The problems with PCI and other modern buses is different. PCI is synchronous: the bus uses one clock. The clock runs at 33MHz by default, but it can run lower (all the way down to idle) to save power; running it higher than specs will result in a lot of other glue logic and chips running out of spec since they are all forced to run in sync, possibly resulting in damage. Of course, synchronous buses and interfaces also have mechanisms to force a temporary stall but they rely on the master clock for anything else, thus it's important that this clock doesn't run faster than the devices are designed to cope.
 
Digging through unrelated technology, I arrived at this tiny tidbit in a VMWare Guest Timekeeping document which then reminded me of this thread:
PIT
The PIT is the oldest PC timer device. It uses a crystal-controlled 1.193182MHz input oscillator and has 16-bit counter and counter input registers. The oscillator frequency was not chosen for convenient timekeeping; it was simply a handy frequency available when the first PC was designed. (The oscillator frequency is one-third of the standard NTSC television color burst frequency.) The PIT device actually contains three identical timers that are connected in different ways to the rest of the computer. Timer 0 can generate an interrupt and is suitable for system timekeeping. Timer 1 was historically used for RAM refresh and is typically programmed for a 15µs period by the PC BIOS. Timer 2 is wired to the PC speaker for tone generation.

1/3rd of the NTSC television color burst frequency. Multiply by four, and you get the 4.77MHz that we know the earliest XT's ran at. Multiply by seven, and you get the 8.3MHz of later generations. By twenty eight, and you get 33.4MHz.

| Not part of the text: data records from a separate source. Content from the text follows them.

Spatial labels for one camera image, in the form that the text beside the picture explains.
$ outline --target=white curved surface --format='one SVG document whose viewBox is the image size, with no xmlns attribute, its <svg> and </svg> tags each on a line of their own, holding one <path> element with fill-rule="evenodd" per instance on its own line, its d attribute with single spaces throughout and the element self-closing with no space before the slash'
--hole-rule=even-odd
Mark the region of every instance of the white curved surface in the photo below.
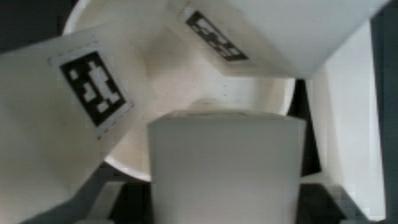
<svg viewBox="0 0 398 224">
<path fill-rule="evenodd" d="M 141 124 L 107 157 L 109 164 L 136 178 L 150 181 L 146 124 L 164 114 L 187 109 L 203 99 L 224 107 L 287 114 L 294 97 L 294 79 L 226 77 L 185 45 L 162 23 L 166 1 L 82 0 L 65 34 L 109 23 L 127 26 L 146 59 L 157 102 Z"/>
</svg>

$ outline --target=white bowl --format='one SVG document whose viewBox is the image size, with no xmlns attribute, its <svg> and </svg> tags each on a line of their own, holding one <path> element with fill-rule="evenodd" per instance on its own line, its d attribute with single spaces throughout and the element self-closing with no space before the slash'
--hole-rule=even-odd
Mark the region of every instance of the white bowl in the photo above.
<svg viewBox="0 0 398 224">
<path fill-rule="evenodd" d="M 226 77 L 185 45 L 164 24 L 168 1 L 81 0 L 65 34 L 95 27 L 127 26 L 127 38 L 139 48 L 157 101 L 141 124 L 136 124 L 107 157 L 109 164 L 132 177 L 150 181 L 146 124 L 171 111 L 192 107 L 251 109 L 287 114 L 295 80 Z"/>
</svg>

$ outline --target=white cardboard panel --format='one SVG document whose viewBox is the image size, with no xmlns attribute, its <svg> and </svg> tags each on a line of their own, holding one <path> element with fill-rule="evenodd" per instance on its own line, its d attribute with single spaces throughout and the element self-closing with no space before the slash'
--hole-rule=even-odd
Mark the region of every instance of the white cardboard panel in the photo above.
<svg viewBox="0 0 398 224">
<path fill-rule="evenodd" d="M 308 81 L 322 169 L 370 218 L 386 218 L 370 24 Z"/>
<path fill-rule="evenodd" d="M 59 70 L 68 60 L 73 66 L 89 68 L 89 61 L 75 61 L 89 52 L 98 52 L 134 105 L 118 116 L 105 110 L 112 124 L 100 133 Z M 107 76 L 93 70 L 93 79 Z M 77 71 L 73 77 L 91 72 Z M 111 98 L 121 95 L 112 95 L 107 83 L 111 77 L 86 90 L 98 87 L 96 99 L 111 106 L 121 102 Z M 146 67 L 118 26 L 96 27 L 0 56 L 2 223 L 20 223 L 70 199 L 144 114 L 150 100 Z"/>
</svg>

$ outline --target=white object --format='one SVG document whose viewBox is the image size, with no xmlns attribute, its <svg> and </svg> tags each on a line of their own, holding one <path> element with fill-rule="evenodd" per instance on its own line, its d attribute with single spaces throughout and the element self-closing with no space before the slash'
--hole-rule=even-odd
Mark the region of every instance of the white object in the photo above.
<svg viewBox="0 0 398 224">
<path fill-rule="evenodd" d="M 324 174 L 306 178 L 343 186 L 372 221 L 386 218 L 384 172 L 370 24 L 308 80 Z"/>
<path fill-rule="evenodd" d="M 171 0 L 169 26 L 224 74 L 310 78 L 388 0 Z"/>
<path fill-rule="evenodd" d="M 152 101 L 146 67 L 134 43 L 114 35 L 120 28 L 96 27 L 0 56 L 2 224 L 20 223 L 73 197 L 143 117 Z M 107 76 L 102 87 L 89 82 L 91 63 Z M 120 90 L 125 102 L 112 102 L 100 91 L 84 98 L 84 83 L 93 91 Z M 112 110 L 88 109 L 104 102 Z M 120 114 L 118 108 L 132 105 Z"/>
<path fill-rule="evenodd" d="M 159 224 L 294 224 L 301 120 L 248 111 L 178 111 L 150 125 Z"/>
<path fill-rule="evenodd" d="M 143 53 L 157 101 L 107 162 L 148 181 L 148 123 L 175 110 L 196 107 L 198 102 L 217 102 L 226 108 L 287 114 L 295 86 L 294 79 L 224 76 L 194 46 L 185 45 L 168 29 L 166 12 L 166 0 L 82 0 L 65 30 L 65 33 L 73 33 L 102 24 L 118 24 Z"/>
</svg>

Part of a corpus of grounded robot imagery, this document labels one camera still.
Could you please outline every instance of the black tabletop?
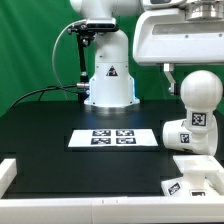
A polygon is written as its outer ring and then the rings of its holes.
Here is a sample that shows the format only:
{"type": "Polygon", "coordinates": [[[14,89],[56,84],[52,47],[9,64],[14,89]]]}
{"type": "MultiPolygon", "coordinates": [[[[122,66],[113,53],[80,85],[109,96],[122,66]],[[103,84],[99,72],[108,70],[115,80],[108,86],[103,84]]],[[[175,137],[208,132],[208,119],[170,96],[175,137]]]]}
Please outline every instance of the black tabletop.
{"type": "MultiPolygon", "coordinates": [[[[224,166],[224,118],[217,160],[224,166]]],[[[166,121],[186,117],[180,101],[145,101],[136,111],[103,115],[77,102],[21,103],[0,118],[0,159],[16,158],[18,174],[4,198],[160,196],[161,181],[181,176],[163,146],[166,121]],[[75,129],[152,129],[157,147],[69,148],[75,129]]]]}

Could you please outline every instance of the warning label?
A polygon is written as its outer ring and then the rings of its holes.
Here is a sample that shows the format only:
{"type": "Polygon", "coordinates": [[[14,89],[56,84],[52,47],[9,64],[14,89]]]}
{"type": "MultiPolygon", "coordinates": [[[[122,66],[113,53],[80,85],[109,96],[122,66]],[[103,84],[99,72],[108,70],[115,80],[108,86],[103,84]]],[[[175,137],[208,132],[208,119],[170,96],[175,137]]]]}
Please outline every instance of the warning label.
{"type": "Polygon", "coordinates": [[[114,66],[111,66],[110,70],[107,73],[107,76],[118,76],[114,66]]]}

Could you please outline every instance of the white panel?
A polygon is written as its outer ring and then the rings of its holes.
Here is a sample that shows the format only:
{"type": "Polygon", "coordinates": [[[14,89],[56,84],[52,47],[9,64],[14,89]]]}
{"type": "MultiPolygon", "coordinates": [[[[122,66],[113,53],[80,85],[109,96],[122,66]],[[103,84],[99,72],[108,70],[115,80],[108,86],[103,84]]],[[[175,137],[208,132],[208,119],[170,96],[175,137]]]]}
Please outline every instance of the white panel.
{"type": "Polygon", "coordinates": [[[16,174],[16,160],[3,160],[3,162],[0,164],[0,198],[4,195],[5,191],[12,183],[16,174]]]}

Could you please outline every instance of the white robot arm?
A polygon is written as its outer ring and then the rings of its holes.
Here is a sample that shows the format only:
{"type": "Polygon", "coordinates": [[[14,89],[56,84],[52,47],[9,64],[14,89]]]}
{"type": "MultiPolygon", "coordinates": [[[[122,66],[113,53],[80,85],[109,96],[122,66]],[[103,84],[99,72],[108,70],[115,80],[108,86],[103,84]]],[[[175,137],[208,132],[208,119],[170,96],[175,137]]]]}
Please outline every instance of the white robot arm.
{"type": "Polygon", "coordinates": [[[70,0],[73,9],[83,18],[133,16],[142,11],[139,0],[70,0]]]}
{"type": "MultiPolygon", "coordinates": [[[[138,15],[139,0],[70,0],[76,12],[87,19],[85,26],[99,28],[114,25],[114,15],[138,15]]],[[[128,39],[121,30],[95,32],[95,74],[89,82],[89,97],[84,104],[90,110],[122,112],[139,104],[134,80],[128,72],[128,39]]]]}

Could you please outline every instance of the cable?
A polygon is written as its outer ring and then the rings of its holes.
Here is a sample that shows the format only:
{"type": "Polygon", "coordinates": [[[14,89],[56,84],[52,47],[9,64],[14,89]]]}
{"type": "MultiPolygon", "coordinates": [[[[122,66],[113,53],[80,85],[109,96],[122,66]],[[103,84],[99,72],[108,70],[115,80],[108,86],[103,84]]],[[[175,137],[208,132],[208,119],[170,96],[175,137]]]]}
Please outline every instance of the cable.
{"type": "MultiPolygon", "coordinates": [[[[80,20],[80,21],[77,21],[77,22],[73,22],[73,23],[70,23],[69,25],[67,25],[62,31],[61,33],[59,34],[59,36],[57,37],[56,41],[55,41],[55,44],[54,44],[54,48],[53,48],[53,53],[52,53],[52,58],[51,58],[51,63],[52,63],[52,69],[53,69],[53,73],[54,73],[54,76],[55,76],[55,79],[57,80],[58,84],[60,85],[61,88],[63,88],[63,85],[61,83],[61,80],[58,76],[58,73],[57,73],[57,70],[56,70],[56,66],[55,66],[55,55],[56,55],[56,50],[57,50],[57,47],[58,47],[58,43],[62,37],[62,35],[64,34],[65,31],[68,30],[69,27],[71,26],[74,26],[76,24],[80,24],[80,23],[83,23],[85,22],[86,20],[80,20]]],[[[67,94],[66,94],[66,91],[64,92],[65,94],[65,98],[66,100],[68,100],[68,97],[67,97],[67,94]]]]}
{"type": "Polygon", "coordinates": [[[38,101],[40,101],[40,99],[42,98],[42,96],[45,92],[63,90],[63,91],[70,92],[70,93],[78,93],[78,92],[67,90],[68,88],[76,88],[76,87],[77,87],[76,85],[67,85],[67,86],[62,86],[62,87],[50,86],[50,87],[47,87],[47,88],[44,88],[44,89],[39,89],[39,90],[32,91],[30,93],[27,93],[27,94],[21,96],[19,99],[14,101],[14,103],[9,107],[8,111],[11,110],[12,108],[14,108],[20,101],[22,101],[23,99],[25,99],[29,96],[41,93],[41,96],[38,99],[38,101]]]}

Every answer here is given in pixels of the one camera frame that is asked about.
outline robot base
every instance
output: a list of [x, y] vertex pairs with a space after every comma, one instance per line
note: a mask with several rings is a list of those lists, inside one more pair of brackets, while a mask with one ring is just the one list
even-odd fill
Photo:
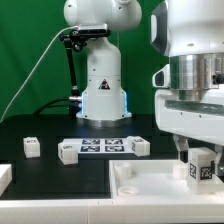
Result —
[[79, 124], [89, 125], [98, 128], [110, 128], [117, 127], [124, 124], [129, 124], [132, 121], [131, 115], [129, 117], [124, 117], [117, 120], [91, 120], [86, 118], [77, 117], [77, 122]]

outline white cube
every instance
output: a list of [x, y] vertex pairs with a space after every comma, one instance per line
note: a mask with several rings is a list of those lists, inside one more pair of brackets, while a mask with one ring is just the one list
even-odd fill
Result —
[[216, 153], [206, 147], [189, 149], [189, 178], [198, 183], [212, 180], [211, 162], [214, 161], [215, 158]]
[[40, 157], [40, 143], [36, 137], [24, 138], [23, 144], [26, 158]]
[[136, 156], [148, 156], [150, 155], [150, 143], [143, 138], [137, 136], [127, 137], [128, 147], [131, 149]]
[[58, 157], [64, 165], [76, 164], [78, 163], [78, 150], [74, 145], [62, 142], [58, 144]]

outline black table
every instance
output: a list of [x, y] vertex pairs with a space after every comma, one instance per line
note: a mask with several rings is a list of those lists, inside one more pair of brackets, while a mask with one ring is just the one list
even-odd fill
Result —
[[[68, 166], [58, 158], [57, 146], [64, 138], [127, 136], [141, 136], [149, 141], [151, 155], [79, 154], [79, 163]], [[38, 138], [40, 158], [25, 157], [24, 137]], [[13, 166], [13, 181], [1, 200], [100, 199], [110, 198], [109, 160], [175, 159], [177, 150], [172, 135], [158, 130], [154, 115], [136, 115], [130, 124], [114, 128], [81, 125], [67, 115], [20, 115], [0, 125], [0, 158], [1, 164]]]

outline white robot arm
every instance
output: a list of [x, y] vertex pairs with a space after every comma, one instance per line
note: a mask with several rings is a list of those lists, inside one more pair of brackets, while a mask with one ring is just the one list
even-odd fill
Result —
[[[138, 26], [141, 8], [136, 0], [67, 0], [64, 15], [82, 33], [128, 31]], [[87, 41], [88, 84], [82, 93], [79, 121], [99, 127], [120, 125], [131, 117], [121, 88], [121, 55], [107, 38]]]

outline green backdrop
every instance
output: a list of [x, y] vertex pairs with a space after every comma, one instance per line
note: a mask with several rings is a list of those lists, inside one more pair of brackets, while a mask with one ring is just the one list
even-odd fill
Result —
[[[137, 114], [154, 113], [152, 75], [167, 63], [150, 46], [150, 13], [160, 0], [139, 0], [143, 17], [136, 30], [117, 33], [109, 40], [122, 54], [122, 87], [128, 93], [128, 110]], [[63, 16], [65, 0], [0, 1], [0, 116], [38, 61], [52, 38], [67, 24]], [[85, 52], [74, 56], [78, 83], [86, 86]], [[65, 49], [57, 40], [7, 117], [30, 114], [43, 104], [70, 94]], [[67, 113], [49, 109], [47, 113]]]

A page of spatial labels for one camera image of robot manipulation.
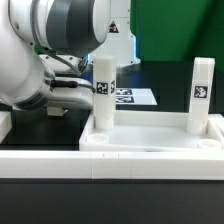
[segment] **black strip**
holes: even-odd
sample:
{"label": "black strip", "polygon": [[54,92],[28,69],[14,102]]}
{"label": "black strip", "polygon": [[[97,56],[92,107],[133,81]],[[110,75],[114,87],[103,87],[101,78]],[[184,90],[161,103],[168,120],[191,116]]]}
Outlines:
{"label": "black strip", "polygon": [[95,0],[55,0],[47,20],[52,49],[82,58],[101,43],[93,29]]}
{"label": "black strip", "polygon": [[224,184],[223,180],[143,180],[143,179],[33,179],[33,178],[0,178],[0,184]]}

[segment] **black cable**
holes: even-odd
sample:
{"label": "black cable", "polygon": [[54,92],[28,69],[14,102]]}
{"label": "black cable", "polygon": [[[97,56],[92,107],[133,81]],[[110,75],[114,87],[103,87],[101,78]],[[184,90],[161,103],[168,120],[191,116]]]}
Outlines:
{"label": "black cable", "polygon": [[31,8],[30,8],[30,28],[31,28],[31,32],[32,32],[32,35],[33,35],[33,40],[35,42],[35,44],[40,48],[40,51],[46,55],[48,55],[49,57],[52,57],[54,58],[55,60],[58,60],[62,63],[64,63],[65,65],[69,66],[77,75],[81,75],[81,72],[75,67],[73,66],[71,63],[69,63],[68,61],[56,56],[56,55],[53,55],[51,54],[49,51],[45,50],[39,39],[38,39],[38,36],[37,36],[37,32],[36,32],[36,8],[37,8],[37,3],[38,3],[38,0],[32,0],[32,3],[31,3]]}
{"label": "black cable", "polygon": [[90,89],[93,93],[96,92],[95,88],[91,85],[81,84],[76,81],[61,81],[61,80],[53,80],[51,82],[52,88],[77,88],[84,87]]}

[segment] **white tray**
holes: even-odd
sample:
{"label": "white tray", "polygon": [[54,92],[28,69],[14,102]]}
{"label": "white tray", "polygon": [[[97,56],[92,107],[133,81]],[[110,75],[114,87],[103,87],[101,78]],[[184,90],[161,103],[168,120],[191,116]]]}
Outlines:
{"label": "white tray", "polygon": [[[218,140],[224,146],[216,124],[224,123],[221,115],[209,115],[207,133],[203,136],[187,133],[187,119],[186,113],[116,111],[114,129],[99,131],[94,128],[91,114],[80,138],[80,151],[192,151],[198,150],[201,139]],[[89,142],[96,135],[102,142]]]}

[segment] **white block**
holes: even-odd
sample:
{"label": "white block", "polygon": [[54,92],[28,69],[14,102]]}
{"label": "white block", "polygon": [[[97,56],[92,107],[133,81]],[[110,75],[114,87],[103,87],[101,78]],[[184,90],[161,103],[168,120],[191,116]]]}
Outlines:
{"label": "white block", "polygon": [[92,153],[1,151],[0,178],[91,179]]}
{"label": "white block", "polygon": [[187,125],[189,134],[206,133],[214,66],[212,58],[195,59]]}
{"label": "white block", "polygon": [[119,152],[93,153],[93,179],[130,179],[130,158]]}

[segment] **white plastic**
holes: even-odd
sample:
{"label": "white plastic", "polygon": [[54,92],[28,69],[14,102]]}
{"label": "white plastic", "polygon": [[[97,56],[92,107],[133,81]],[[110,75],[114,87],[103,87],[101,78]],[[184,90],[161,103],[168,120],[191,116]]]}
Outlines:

Perhaps this is the foundational component we were loking for...
 
Good catch! If I remember correctly 1.19 MHz was also the frequency of the 6502 inside the Atari VCS, no doubt that frequency was handy to create all the signals needed to drive a NTSC TV (including color. I was always amazed by the clever tricks used to create the color signal in those early home computer consoles... no DAC or dedicated encoders, just delay lines, phase shifters and counters).
 
The techno-archaeological work in this thread is impressive. Keep it up for a few pages, and you might be able to trace it all back to the frequency of the first steam engine.